祝阑表情微微严肃,“你莫要管这些旁的,别多事,好好辅佐景云就行了。”
祝沂:“是,父亲。”
徐子良醒来后,看了看四周,没有人,自己被送回了住处,衣服是干净的,想来是有人替他换过了。
“季大人您醒啦?您喝醉了,李大人给您送回来的。”伺候的人笑着说道。
李大人?啊是李决,糟了!徐子良立刻站了起来,完了,李决不会秋后算账吧?
可是他等了几天,也没等到人来找他算账,于是终于他不用躲着李决走路了。
宴会后,重要的将领都留在了里州,谢景云便成日议事,一时间整个人又忙起来,每次议事季修宁都在,谢景云和他的亲信们对季修宁都极为尊重,有许多不知其身份的人都会私下打探其身份。
“您说季先生啊?那是从幽州就跟着咱们将军的,是军中的参谋。后来一路跟着将军,从并州到里州,给咱将军出谋划策”说话的人指了指自己的头,“智商高着呢!”
打探的人呵呵的赔笑,“谢谢小哥。
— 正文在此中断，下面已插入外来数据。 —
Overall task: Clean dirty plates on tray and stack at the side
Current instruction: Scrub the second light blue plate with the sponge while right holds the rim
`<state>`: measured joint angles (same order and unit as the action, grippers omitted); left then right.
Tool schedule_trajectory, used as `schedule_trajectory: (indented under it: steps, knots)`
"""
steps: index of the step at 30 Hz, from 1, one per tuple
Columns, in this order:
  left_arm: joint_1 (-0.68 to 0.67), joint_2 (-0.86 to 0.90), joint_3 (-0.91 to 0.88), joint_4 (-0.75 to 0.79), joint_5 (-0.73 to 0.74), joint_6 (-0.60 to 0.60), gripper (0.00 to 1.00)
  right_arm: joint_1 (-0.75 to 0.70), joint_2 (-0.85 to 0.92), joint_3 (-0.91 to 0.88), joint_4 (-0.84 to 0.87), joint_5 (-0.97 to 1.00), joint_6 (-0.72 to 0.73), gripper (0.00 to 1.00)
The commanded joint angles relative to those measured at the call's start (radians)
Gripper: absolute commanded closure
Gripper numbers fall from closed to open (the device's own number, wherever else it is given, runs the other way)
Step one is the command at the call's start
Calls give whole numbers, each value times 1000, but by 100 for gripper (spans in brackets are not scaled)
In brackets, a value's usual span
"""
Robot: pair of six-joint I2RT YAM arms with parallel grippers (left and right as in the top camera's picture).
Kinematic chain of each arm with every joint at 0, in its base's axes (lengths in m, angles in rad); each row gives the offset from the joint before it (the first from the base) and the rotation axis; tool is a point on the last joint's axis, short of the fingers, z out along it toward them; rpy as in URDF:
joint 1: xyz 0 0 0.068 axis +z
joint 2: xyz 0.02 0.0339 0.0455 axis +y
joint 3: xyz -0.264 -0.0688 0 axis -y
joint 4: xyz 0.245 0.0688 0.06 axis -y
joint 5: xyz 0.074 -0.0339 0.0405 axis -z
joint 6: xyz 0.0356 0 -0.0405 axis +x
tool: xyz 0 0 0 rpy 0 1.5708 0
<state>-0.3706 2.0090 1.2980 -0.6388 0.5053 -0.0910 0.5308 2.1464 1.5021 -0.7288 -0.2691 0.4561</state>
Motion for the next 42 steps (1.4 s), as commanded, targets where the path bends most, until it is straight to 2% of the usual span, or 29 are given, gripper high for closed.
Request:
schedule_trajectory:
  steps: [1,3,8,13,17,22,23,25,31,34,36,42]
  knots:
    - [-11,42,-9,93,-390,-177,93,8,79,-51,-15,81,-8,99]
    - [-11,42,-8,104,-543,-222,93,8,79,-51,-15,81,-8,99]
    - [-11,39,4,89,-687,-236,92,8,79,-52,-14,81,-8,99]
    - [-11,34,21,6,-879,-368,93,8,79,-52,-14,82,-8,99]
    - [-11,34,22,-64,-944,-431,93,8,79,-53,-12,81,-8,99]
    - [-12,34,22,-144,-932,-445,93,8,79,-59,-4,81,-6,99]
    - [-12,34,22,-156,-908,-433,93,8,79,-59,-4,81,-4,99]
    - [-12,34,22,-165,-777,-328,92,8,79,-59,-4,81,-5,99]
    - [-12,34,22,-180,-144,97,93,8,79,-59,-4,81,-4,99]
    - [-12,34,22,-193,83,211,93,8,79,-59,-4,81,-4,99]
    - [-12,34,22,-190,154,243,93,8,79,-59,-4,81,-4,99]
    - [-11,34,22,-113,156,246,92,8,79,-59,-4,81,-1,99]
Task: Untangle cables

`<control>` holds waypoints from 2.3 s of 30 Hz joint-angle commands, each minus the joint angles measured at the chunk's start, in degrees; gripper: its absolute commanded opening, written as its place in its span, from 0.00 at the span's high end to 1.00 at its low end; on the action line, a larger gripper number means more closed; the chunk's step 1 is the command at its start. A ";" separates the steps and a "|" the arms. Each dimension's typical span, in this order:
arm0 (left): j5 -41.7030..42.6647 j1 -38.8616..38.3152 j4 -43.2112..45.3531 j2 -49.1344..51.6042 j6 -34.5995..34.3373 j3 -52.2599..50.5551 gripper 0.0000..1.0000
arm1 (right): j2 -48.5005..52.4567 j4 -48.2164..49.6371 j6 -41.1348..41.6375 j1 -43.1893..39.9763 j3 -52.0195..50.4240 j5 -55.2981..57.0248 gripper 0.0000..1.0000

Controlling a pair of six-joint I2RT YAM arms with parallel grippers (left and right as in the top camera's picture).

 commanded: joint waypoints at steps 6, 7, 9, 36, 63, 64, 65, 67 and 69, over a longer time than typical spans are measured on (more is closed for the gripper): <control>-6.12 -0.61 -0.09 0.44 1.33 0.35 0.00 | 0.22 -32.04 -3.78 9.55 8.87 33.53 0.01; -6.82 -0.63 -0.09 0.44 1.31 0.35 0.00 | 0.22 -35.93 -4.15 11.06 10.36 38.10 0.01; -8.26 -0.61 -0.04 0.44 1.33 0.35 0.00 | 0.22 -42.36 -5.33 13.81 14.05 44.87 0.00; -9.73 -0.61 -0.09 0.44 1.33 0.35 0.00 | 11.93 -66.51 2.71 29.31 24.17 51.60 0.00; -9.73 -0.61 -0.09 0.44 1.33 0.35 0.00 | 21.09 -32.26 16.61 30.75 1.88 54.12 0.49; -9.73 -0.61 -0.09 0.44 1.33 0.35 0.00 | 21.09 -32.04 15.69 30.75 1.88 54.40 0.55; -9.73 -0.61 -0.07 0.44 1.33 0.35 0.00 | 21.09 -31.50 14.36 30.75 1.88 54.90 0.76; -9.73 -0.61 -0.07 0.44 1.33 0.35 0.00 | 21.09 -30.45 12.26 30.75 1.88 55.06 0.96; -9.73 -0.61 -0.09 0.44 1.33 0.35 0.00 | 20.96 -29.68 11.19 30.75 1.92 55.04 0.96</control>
”
“您说季先生?季先生厉害着呢,你听说在咱们将军在并州大败胡人了吗,咱们的训练选拔,兵器制造,都离不开季先生出谋划策,你别看季先生为人清冷不爱说话,议事时候每句话都有用得很,以后你就知道了....”
“季先生?季先生你不知道,和咱们将军那可是生死之交,听说在并州战场将军昏迷生死不知,幸亏季先生找来了祝老将军援军,将军在得救,这也是我听别人说的,你别出去瞎说啊!”
......
问了一圈,大部分都是这样的答案,看来季先生在军中确实深得人心。
整顿几日,大军终于出发,所有人都严阵以待,谢家军气势恢宏,谢字帅旗在空中飘扬,红色的旗帜就像是大家的热血一般,帅旗不倒,热血不尽。
季修宁坐在马车里,李决在马车外问,“主人,路程颠簸,要不我再给您拿些毯子?”
季修宁捂着嘴咳,“无碍,过会就好了。”
李决正想回话,就看见谢将军驾着马来了,“修宁,出来透透气,我让大军原地整修了。”
季修宁探出头,谢景云一把拉住他,带他坐上了自己的坐骑,“驾!”
小溪边,谢景云拿着树枝在地上乱划,季修宁静静地坐着,看着小溪对面。
“这几日有些降温,你多穿点,修宁。”
“好。”
“你最近都没怎么来找我,我都好久没......”
“要见到温久卿了,这次所有谜团该解开了吧。”
谢景云闻言,想起了那封信。
“不管是什么旧不旧人,我一定不会让他再有活着搅弄局势的机会。”
季修宁望向远方,他总觉得,这一趟,似乎有什么不太对劲,明明就快有一个结局了,他却又开始隐隐不安,或许是想多了吧,他站了起来,“回去吧,别出来太久。”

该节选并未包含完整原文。